Given data>
*** Begin section ***
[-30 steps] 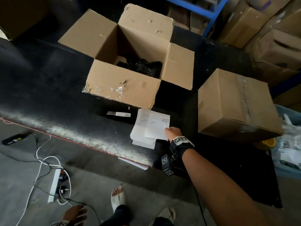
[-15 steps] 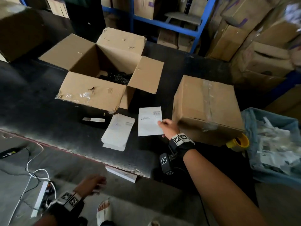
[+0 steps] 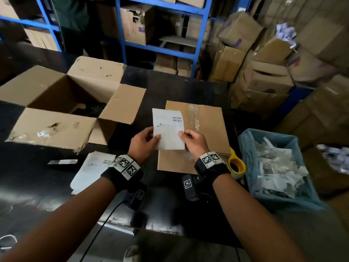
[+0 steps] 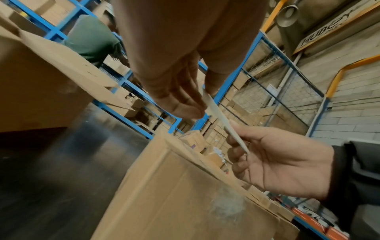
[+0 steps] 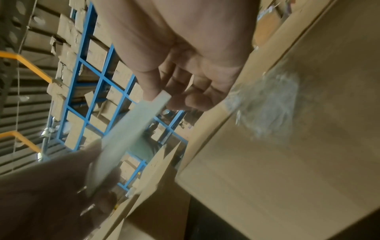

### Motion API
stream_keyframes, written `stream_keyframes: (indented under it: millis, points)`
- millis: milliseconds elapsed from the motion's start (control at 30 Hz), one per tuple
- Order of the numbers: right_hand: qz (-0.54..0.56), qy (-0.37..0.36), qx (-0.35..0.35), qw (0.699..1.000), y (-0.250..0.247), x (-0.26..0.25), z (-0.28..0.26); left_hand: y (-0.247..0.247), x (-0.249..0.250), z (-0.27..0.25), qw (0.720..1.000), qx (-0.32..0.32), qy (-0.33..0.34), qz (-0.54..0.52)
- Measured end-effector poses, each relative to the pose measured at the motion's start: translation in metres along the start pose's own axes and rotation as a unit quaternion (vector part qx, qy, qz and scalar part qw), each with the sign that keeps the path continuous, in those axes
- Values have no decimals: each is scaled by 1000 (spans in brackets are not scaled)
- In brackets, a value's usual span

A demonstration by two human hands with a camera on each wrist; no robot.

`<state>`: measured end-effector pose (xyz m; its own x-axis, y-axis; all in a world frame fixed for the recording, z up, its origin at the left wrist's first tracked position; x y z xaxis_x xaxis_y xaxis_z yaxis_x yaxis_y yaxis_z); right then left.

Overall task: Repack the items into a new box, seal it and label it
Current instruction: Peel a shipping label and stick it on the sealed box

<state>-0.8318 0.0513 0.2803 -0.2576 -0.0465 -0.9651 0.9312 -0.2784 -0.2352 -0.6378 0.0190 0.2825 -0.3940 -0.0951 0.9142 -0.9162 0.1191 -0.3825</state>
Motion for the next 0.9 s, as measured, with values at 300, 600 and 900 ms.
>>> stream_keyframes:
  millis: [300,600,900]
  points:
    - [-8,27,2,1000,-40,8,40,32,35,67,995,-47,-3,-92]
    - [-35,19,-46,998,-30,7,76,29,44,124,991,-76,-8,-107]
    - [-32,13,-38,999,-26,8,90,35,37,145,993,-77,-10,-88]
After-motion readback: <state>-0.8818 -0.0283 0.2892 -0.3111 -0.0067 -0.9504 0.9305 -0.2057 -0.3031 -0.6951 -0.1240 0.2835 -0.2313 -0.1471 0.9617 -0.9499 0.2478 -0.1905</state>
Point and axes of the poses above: each hand's wrist, its own z-axis towards the middle knuckle, its own y-axis out of the palm, x = y × z, the point moved 5 cm from there along z, towards the middle knuckle, and after that the axes turned 13 degrees about -y, right-handed, at the moved point
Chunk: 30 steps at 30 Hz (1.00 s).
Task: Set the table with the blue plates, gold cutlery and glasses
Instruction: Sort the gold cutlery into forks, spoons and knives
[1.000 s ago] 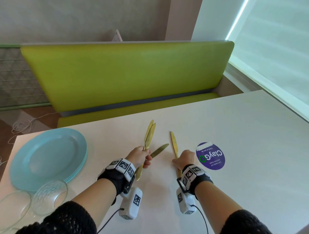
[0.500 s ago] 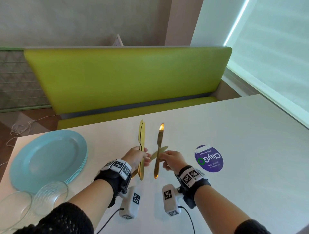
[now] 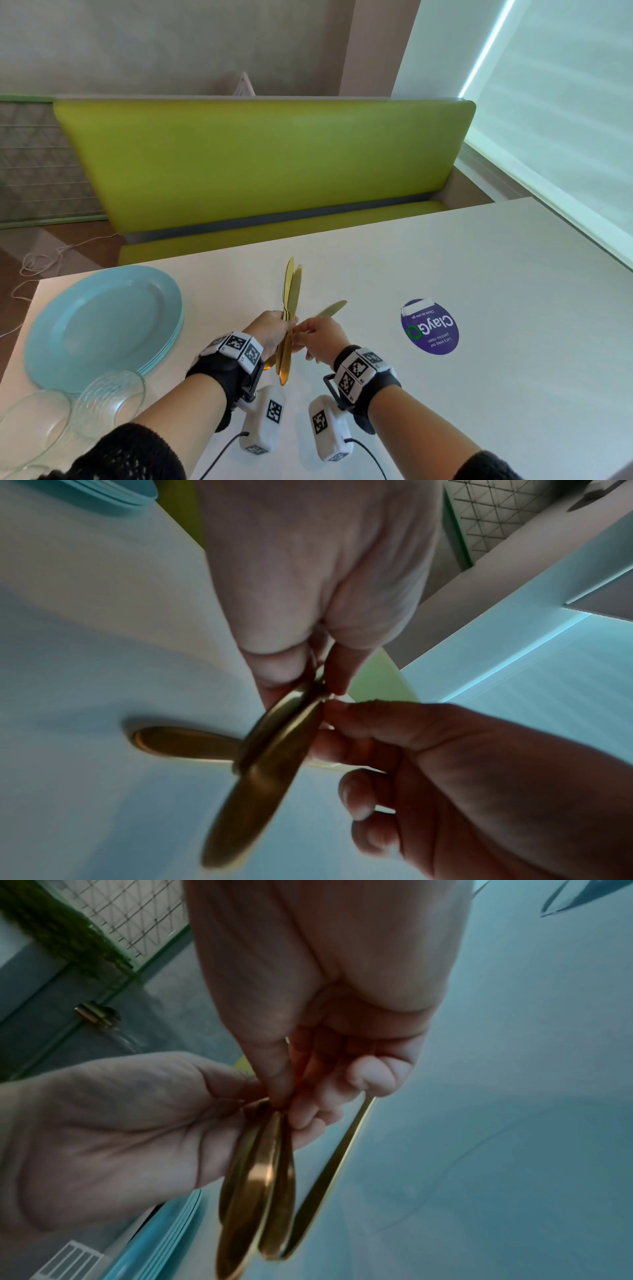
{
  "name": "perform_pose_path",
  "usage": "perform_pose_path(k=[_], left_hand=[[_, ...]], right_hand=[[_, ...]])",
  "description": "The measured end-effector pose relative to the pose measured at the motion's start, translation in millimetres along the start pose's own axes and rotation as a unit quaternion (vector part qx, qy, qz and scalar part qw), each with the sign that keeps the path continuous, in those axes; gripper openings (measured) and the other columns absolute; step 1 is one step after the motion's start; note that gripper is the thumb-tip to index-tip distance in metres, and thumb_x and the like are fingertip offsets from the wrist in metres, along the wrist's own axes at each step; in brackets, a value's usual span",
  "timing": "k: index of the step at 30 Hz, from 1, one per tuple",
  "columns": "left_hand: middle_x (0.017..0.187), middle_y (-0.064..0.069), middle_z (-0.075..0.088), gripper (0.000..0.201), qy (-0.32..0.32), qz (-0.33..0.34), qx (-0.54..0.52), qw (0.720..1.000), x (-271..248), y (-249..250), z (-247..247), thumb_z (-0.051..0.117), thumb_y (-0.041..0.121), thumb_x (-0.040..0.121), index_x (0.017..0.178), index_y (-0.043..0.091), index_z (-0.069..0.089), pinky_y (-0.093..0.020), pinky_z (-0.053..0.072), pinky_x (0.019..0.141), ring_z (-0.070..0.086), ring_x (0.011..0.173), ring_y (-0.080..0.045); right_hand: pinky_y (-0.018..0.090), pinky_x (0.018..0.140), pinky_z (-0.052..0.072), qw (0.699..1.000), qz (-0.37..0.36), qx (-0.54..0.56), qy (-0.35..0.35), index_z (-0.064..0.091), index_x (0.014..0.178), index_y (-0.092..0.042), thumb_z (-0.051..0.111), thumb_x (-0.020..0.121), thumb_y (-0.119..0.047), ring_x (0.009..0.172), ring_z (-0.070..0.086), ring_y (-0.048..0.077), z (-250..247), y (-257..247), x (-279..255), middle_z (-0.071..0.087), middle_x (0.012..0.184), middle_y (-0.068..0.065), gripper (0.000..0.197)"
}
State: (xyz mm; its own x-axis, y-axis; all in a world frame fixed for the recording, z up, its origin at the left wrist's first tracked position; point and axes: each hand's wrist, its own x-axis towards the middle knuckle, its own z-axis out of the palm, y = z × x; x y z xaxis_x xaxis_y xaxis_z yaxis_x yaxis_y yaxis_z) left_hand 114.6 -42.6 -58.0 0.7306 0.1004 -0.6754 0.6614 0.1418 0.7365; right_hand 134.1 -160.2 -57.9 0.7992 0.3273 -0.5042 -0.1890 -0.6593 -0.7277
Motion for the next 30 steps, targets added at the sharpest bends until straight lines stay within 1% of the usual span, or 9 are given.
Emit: perform_pose_path(k=[3, 5, 7, 10, 12, 16, 21, 27, 30], left_hand=[[0.080, -0.015, 0.061, 0.010, 0.014, 0.002, 0.007, 1.000, 0.8, -1.9, -4.8, 0.047, 0.008, 0.096, 0.093, 0.003, 0.055, -0.039, 0.055, 0.072, 0.061, 0.070, -0.027], [0.082, -0.012, 0.064, 0.013, 0.044, 0.009, 0.022, 0.999, 1.7, -2.5, -10.2, 0.043, 0.008, 0.097, 0.089, 0.008, 0.053, -0.040, 0.056, 0.073, 0.063, 0.074, -0.028], [0.081, -0.010, 0.063, 0.016, 0.082, 0.021, 0.038, 0.996, 3.9, -2.9, -17.0, 0.040, 0.010, 0.098, 0.087, 0.010, 0.051, -0.041, 0.057, 0.076, 0.064, 0.072, -0.027], [0.076, -0.007, 0.057, 0.014, 0.126, 0.037, 0.053, 0.990, 3.9, -3.0, -25.6, 0.036, 0.010, 0.098, 0.095, 0.007, 0.050, -0.032, 0.051, 0.063, 0.058, 0.063, -0.021], [0.075, -0.006, 0.054, 0.015, 0.133, 0.043, 0.061, 0.988, 3.7, -4.1, -29.9, 0.035, 0.010, 0.099, 0.099, 0.006, 0.050, -0.030, 0.049, 0.061, 0.054, 0.061, -0.019], [0.075, -0.004, 0.054, 0.016, 0.137, 0.040, 0.082, 0.986, 6.1, -8.3, -36.5, 0.033, 0.011, 0.098, 0.099, 0.007, 0.050, -0.029, 0.047, 0.061, 0.052, 0.062, -0.018], [0.076, -0.006, 0.052, 0.015, 0.117, 0.028, 0.067, 0.990, 6.4, -8.7, -40.5, 0.034, 0.004, 0.095, 0.101, 0.006, 0.047, -0.029, 0.044, 0.058, 0.051, 0.062, -0.018], [0.076, -0.008, 0.051, 0.015, 0.093, 0.026, 0.041, 0.994, 5.4, -5.1, -39.1, 0.035, 0.002, 0.096, 0.104, 0.003, 0.047, -0.030, 0.045, 0.055, 0.049, 0.061, -0.019], [0.077, -0.008, 0.052, 0.016, 0.089, 0.028, 0.045, 0.995, 4.2, -7.4, -36.7, 0.036, 0.002, 0.096, 0.107, 0.003, 0.049, -0.029, 0.047, 0.055, 0.051, 0.062, -0.019]], right_hand=[[0.010, 0.041, 0.041, 0.999, 0.017, -0.028, 0.018, 0.064, 0.075, -0.020, 0.062, 0.087, -0.031, 0.053, 0.052, 0.003, 0.4, -0.2, 1.6, 0.064, 0.072, -0.008, 0.016], [0.022, 0.063, 0.055, 0.996, 0.045, -0.063, 0.039, 0.057, 0.065, -0.021, 0.061, 0.087, -0.033, 0.065, 0.057, 0.011, 0.4, 2.8, 5.6, 0.065, 0.078, -0.002, 0.025], [0.032, 0.079, 0.057, 0.991, 0.078, -0.090, 0.062, 0.047, 0.059, -0.023, 0.060, 0.088, -0.031, 0.073, 0.057, 0.018, 2.7, 4.7, 7.4, 0.062, 0.083, 0.002, 0.033], [0.030, 0.071, 0.052, 0.985, 0.115, -0.096, 0.084, 0.045, 0.063, -0.020, 0.060, 0.088, -0.035, 0.076, 0.057, 0.020, 12.6, 4.7, 8.9, 0.059, 0.086, 0.003, 0.033], [0.030, 0.073, 0.052, 0.985, 0.129, -0.070, 0.090, 0.056, 0.079, -0.014, 0.062, 0.086, -0.036, 0.082, 0.062, 0.022, 21.1, 0.3, 9.4, 0.062, 0.091, 0.004, 0.024], [0.030, 0.075, 0.055, 0.977, 0.152, -0.100, 0.110, 0.064, 0.105, -0.007, 0.066, 0.083, -0.038, 0.097, 0.067, 0.024, 34.1, -7.7, 14.7, 0.066, 0.098, 0.006, 0.038], [0.025, 0.075, 0.053, 0.970, 0.176, -0.102, 0.131, 0.065, 0.105, -0.007, 0.059, 0.086, -0.016, 0.097, 0.067, 0.023, 30.3, -10.3, 20.5, 0.067, 0.101, 0.008, 0.022], [0.025, 0.068, 0.050, 0.964, 0.156, -0.172, 0.132, 0.066, 0.091, -0.011, 0.060, 0.082, -0.017, 0.080, 0.062, 0.022, 27.0, -13.4, 19.4, 0.062, 0.086, 0.005, 0.012], [0.027, 0.075, 0.054, 0.958, 0.148, -0.209, 0.127, 0.063, 0.080, -0.014, 0.061, 0.081, -0.015, 0.080, 0.061, 0.022, 23.8, -11.6, 16.6, 0.058, 0.083, 0.004, 0.003]])
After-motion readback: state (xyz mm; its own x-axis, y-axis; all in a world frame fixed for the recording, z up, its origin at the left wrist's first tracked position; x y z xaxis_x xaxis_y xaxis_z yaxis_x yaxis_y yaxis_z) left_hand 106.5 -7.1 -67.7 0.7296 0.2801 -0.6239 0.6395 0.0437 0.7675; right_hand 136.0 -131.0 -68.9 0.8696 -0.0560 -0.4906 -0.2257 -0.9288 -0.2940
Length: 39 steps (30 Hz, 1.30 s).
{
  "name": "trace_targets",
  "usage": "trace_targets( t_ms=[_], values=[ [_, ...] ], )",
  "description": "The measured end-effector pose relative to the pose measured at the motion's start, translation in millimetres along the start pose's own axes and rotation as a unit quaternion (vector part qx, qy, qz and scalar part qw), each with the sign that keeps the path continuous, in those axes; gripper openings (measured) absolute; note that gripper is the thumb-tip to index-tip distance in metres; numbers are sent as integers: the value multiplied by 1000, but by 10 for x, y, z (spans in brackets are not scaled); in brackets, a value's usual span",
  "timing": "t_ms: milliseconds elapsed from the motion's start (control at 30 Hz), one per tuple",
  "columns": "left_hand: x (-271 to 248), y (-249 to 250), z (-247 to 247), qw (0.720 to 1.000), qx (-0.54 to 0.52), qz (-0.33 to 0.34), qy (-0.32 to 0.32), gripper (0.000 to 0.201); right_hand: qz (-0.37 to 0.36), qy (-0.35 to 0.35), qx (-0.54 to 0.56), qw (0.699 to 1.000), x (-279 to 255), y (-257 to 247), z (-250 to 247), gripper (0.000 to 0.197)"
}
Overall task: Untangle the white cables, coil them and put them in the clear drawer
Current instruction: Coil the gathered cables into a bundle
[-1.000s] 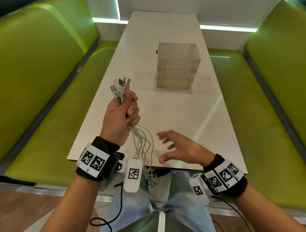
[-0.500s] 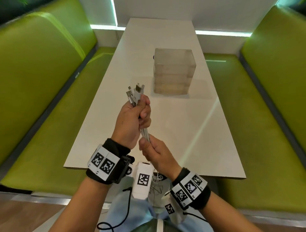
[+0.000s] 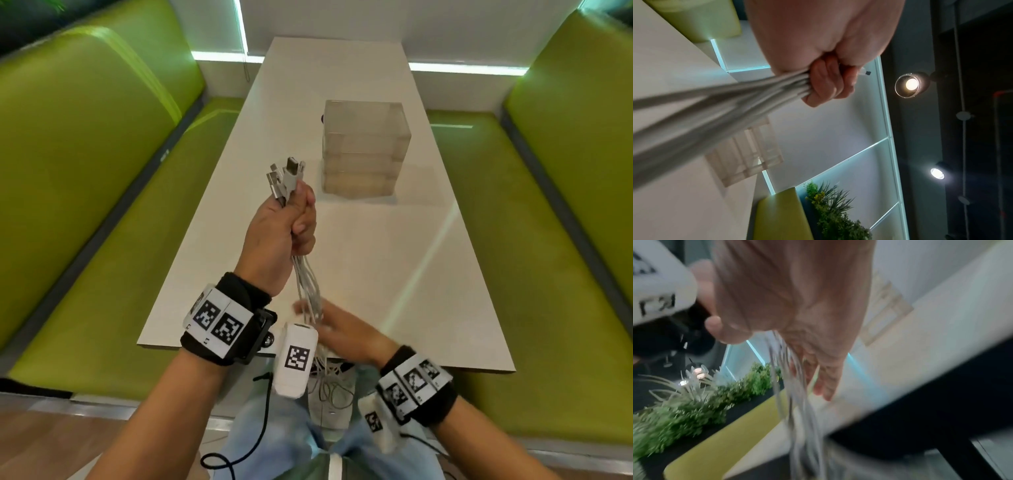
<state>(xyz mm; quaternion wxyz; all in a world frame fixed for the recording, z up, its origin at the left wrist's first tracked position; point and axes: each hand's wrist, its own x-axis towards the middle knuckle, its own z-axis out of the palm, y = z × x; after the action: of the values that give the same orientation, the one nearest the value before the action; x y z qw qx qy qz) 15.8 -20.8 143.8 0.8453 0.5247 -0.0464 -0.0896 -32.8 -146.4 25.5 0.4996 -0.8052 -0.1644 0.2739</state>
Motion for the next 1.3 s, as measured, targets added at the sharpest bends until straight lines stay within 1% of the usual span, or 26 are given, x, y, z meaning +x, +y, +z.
trace_targets(
  t_ms=[67,133,167,200,233,300,333,367,400,467,600,633,700,767,800,867,933,967,1033,1067,1100,1133,1167,1200,1233,1300],
  values=[
    [4,-32,-21,1000,18,-3,-5,27,-6,69,41,997,-27,-152,-284,78],
    [-10,-109,-31,998,62,-4,-20,22,-58,136,98,984,-58,-404,-549,107],
    [-27,-153,-15,995,92,-3,-31,15,-82,144,131,977,-59,-513,-653,116],
    [-43,-192,12,992,122,-5,-42,7,-106,141,154,972,-62,-648,-729,115],
    [-61,-229,49,986,162,-4,-48,11,-125,133,174,968,-53,-732,-769,103],
    [-91,-298,124,969,239,8,-59,20,-130,143,200,960,-26,-873,-752,60],
    [-105,-324,155,965,255,12,-61,17,-128,168,203,956,-9,-911,-715,38],
    [-115,-344,176,964,258,9,-61,14,-130,198,202,950,3,-923,-682,24],
    [-120,-362,179,964,258,2,-60,14,-132,224,194,946,11,-906,-654,21],
    [-136,-397,149,966,252,-13,-57,16,-134,254,174,942,21,-872,-608,27],
    [-165,-500,48,981,177,-38,-65,19,-145,250,143,947,-13,-870,-596,35],
    [-181,-521,11,984,159,-40,-77,19,-150,246,147,946,-30,-896,-613,37],
    [-211,-561,-69,976,183,-41,-114,14,-153,247,162,943,-47,-944,-669,41],
    [-257,-590,-120,962,221,-49,-151,25,-150,249,187,938,-36,-979,-726,45],
    [-270,-605,-137,963,211,-52,-160,34,-151,245,211,934,-24,-975,-748,45],
    [-272,-604,-134,976,151,-76,-137,46,-139,232,250,930,-9,-940,-792,42],
    [-246,-584,-131,982,130,-96,-93,49,-108,218,249,938,-7,-836,-858,31],
    [-235,-569,-139,982,142,-95,-78,47,-72,208,230,948,-22,-772,-900,43],
    [-207,-540,-176,977,186,-81,-69,43,-6,215,152,965,-101,-692,-1028,109],
    [-191,-524,-195,971,216,-74,-72,43,1,246,88,965,-155,-698,-1103,128],
    [-179,-512,-213,964,247,-68,-77,43,-18,277,19,961,-206,-713,-1180,133],
    [-166,-500,-224,955,276,-64,-86,43,-54,289,-62,954,-262,-747,-1233,130],
    [-155,-480,-226,947,300,-62,-96,44,-87,273,-167,943,-296,-773,-1257,123],
    [-147,-466,-222,941,313,-62,-110,44,-91,224,-280,929,-304,-815,-1244,114],
    [-143,-452,-216,936,322,-63,-126,45,-70,157,-370,913,-285,-827,-1213,101],
    [-142,-424,-205,928,332,-63,-160,45,-14,31,-447,894,-241,-783,-1120,62]
  ],
)
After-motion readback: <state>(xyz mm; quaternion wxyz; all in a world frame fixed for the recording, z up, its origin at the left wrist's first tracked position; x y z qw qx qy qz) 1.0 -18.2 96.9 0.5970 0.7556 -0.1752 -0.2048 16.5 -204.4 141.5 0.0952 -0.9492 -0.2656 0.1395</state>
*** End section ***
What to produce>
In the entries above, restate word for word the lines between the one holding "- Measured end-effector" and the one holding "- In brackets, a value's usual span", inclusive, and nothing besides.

Answer for this exercise>
- Measured end-effector poses, each relative to the pose measured at the motion's start: translation in metres along the start pose's own axes and rotation as a unit quaternion (vector part qx, qy, qz and scalar part qw), each with the sign that keeps the path continuous, in those axes
- Values have no decimals: each is scaled by 1000 (spans in brackets are not scaled)
- In brackets, a value's usual span

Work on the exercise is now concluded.